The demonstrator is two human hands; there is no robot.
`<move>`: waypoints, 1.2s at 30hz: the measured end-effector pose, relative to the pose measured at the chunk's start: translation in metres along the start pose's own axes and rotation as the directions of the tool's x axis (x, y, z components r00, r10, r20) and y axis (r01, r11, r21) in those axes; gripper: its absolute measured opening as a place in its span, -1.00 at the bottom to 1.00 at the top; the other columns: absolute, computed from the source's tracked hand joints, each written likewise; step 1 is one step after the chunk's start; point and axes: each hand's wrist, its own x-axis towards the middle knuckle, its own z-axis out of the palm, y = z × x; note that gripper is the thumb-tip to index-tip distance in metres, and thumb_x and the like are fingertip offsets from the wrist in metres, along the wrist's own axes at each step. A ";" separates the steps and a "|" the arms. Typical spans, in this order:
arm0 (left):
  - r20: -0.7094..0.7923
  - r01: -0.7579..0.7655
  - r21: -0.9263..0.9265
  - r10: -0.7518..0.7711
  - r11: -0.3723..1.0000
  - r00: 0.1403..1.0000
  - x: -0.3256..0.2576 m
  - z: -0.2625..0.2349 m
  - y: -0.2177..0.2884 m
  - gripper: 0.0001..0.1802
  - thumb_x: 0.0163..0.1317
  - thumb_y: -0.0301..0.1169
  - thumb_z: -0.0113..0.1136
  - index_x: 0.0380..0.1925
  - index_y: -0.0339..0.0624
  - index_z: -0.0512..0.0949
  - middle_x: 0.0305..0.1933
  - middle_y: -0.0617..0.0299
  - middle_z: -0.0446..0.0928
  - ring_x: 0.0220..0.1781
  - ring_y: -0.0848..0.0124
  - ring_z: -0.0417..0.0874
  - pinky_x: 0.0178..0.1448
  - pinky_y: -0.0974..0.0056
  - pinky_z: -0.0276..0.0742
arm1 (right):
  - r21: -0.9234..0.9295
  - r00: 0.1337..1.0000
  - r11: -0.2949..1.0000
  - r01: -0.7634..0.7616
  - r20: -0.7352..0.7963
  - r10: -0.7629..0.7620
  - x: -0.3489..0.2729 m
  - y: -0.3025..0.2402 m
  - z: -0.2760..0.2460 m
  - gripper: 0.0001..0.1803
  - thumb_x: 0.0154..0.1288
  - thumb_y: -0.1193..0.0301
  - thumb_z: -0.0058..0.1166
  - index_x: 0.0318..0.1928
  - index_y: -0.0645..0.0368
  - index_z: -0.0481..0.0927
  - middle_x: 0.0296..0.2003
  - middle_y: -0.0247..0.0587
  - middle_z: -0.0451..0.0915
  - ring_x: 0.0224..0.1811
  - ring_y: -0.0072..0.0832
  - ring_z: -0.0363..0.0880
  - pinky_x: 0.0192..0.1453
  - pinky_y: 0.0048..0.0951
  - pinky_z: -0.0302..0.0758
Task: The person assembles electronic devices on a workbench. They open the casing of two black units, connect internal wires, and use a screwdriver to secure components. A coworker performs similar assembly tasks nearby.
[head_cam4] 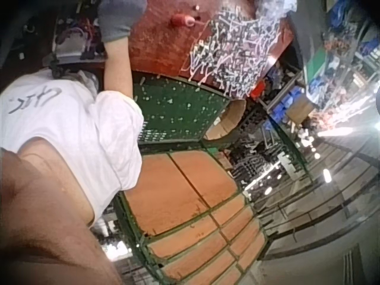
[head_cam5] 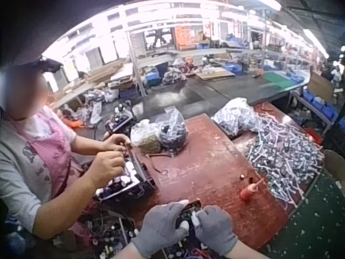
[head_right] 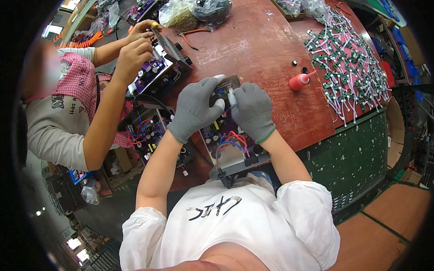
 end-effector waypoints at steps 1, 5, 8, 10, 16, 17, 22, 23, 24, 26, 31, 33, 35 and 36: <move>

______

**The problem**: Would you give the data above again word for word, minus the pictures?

**Exercise response**:
The demonstrator is two human hands; there is no robot.
`<move>`: waypoints, 1.2s at 30hz: the measured end-effector pose, relative to the pose measured at the chunk's start: translation in metres along the start pose's own axes and rotation as the directions of the tool's x axis (x, y, z components r00, r10, r20) and y axis (r01, r11, r21) in those axes; gripper: its absolute measured opening as a place in its span, -1.00 at the bottom to 1.00 at the top; the other columns: absolute, computed from the source's tracked hand joints, each written likewise; step 1 is one step after the chunk's start; point and axes: each hand's wrist, its own x-axis towards the middle knuckle, its own z-axis out of the palm, y = z × x; note that gripper is the thumb-tip to index-tip distance in metres, and thumb_x and the like are fingertip offsets from the wrist in metres, along the wrist's own axes at each step. A ";" separates the steps and a "|" the arms. Typical spans, in this order:
arm0 (left):
  - r20: -0.7094..0.7923
  - r01: -0.7579..0.7655
  - r21: -0.9263..0.9265
  - r10: -0.7518..0.7711
  - r11: -0.3723..1.0000
  - r00: 0.1403..1.0000
  - x: -0.3256..0.2576 m
  - z: -0.2625..0.2349 m
  - y: -0.2177..0.2884 m
  - gripper: 0.0001..0.1802
  - thumb_x: 0.0163..0.1317
  - thumb_y: -0.0301..0.1169
  - thumb_z: -0.0113..0.1136
  - index_x: 0.0380..0.1925
  - index_y: -0.0339..0.0624
  - index_z: -0.0512..0.0949
  - middle_x: 0.0305..0.1933
  - middle_y: -0.0617..0.0299
  - middle_z: -0.0446..0.0928
  - ring_x: 0.0220..0.1781
  - ring_y: -0.0848..0.0124
  - ring_z: -0.0417..0.0874
  - pinky_x: 0.0178..0.1448
  - pinky_y: -0.0974..0.0056
  - pinky_z: -0.0276..0.0742
arm1 (right):
  - r21: -0.9234..0.9295
  - r00: 0.1337..1.0000
  - r11: -0.2949..1.0000
  - r01: -0.7634..0.7616
  - r20: -0.7352..0.7963
  - r10: -0.7629..0.7620
  - x: -0.3489..0.2729 m
  - y: -0.3025..0.2402 m
  - z: -0.2760..0.2460 m
  - gripper: 0.0001..0.1803
  - thumb_x: 0.0154..0.1288
  - thumb_y: -0.1193..0.0301
  - thumb_z: -0.0058..0.1166
  - index_x: 0.0318..0.1928
  - index_y: -0.0645..0.0368
  - index_z: -0.0481..0.0927
  - middle_x: 0.0296..0.2003
  - middle_y: -0.0247..0.0587
  - middle_z: -0.0451..0.0915
  - ring_x: 0.0224..0.1811
  - ring_y: -0.0072..0.0832
  - ring_z: -0.0363..0.0880
  - pinky_x: 0.0192..0.1453
  - pinky_y: 0.0048..0.0951
  - pinky_z: -0.0302..0.0758
Task: The person assembles electronic devices on a workbench. They open the casing of two black units, connect internal wires, and use a screwdriver to secure components. A coworker performs similar assembly tasks nearby.
[head_cam4] 
[head_cam5] 
[head_right] 
 end-effector waypoints at steps 1, 5, 8, 10, 16, 17, 22, 23, 24, 26, 31, 33, 35 and 36: <move>

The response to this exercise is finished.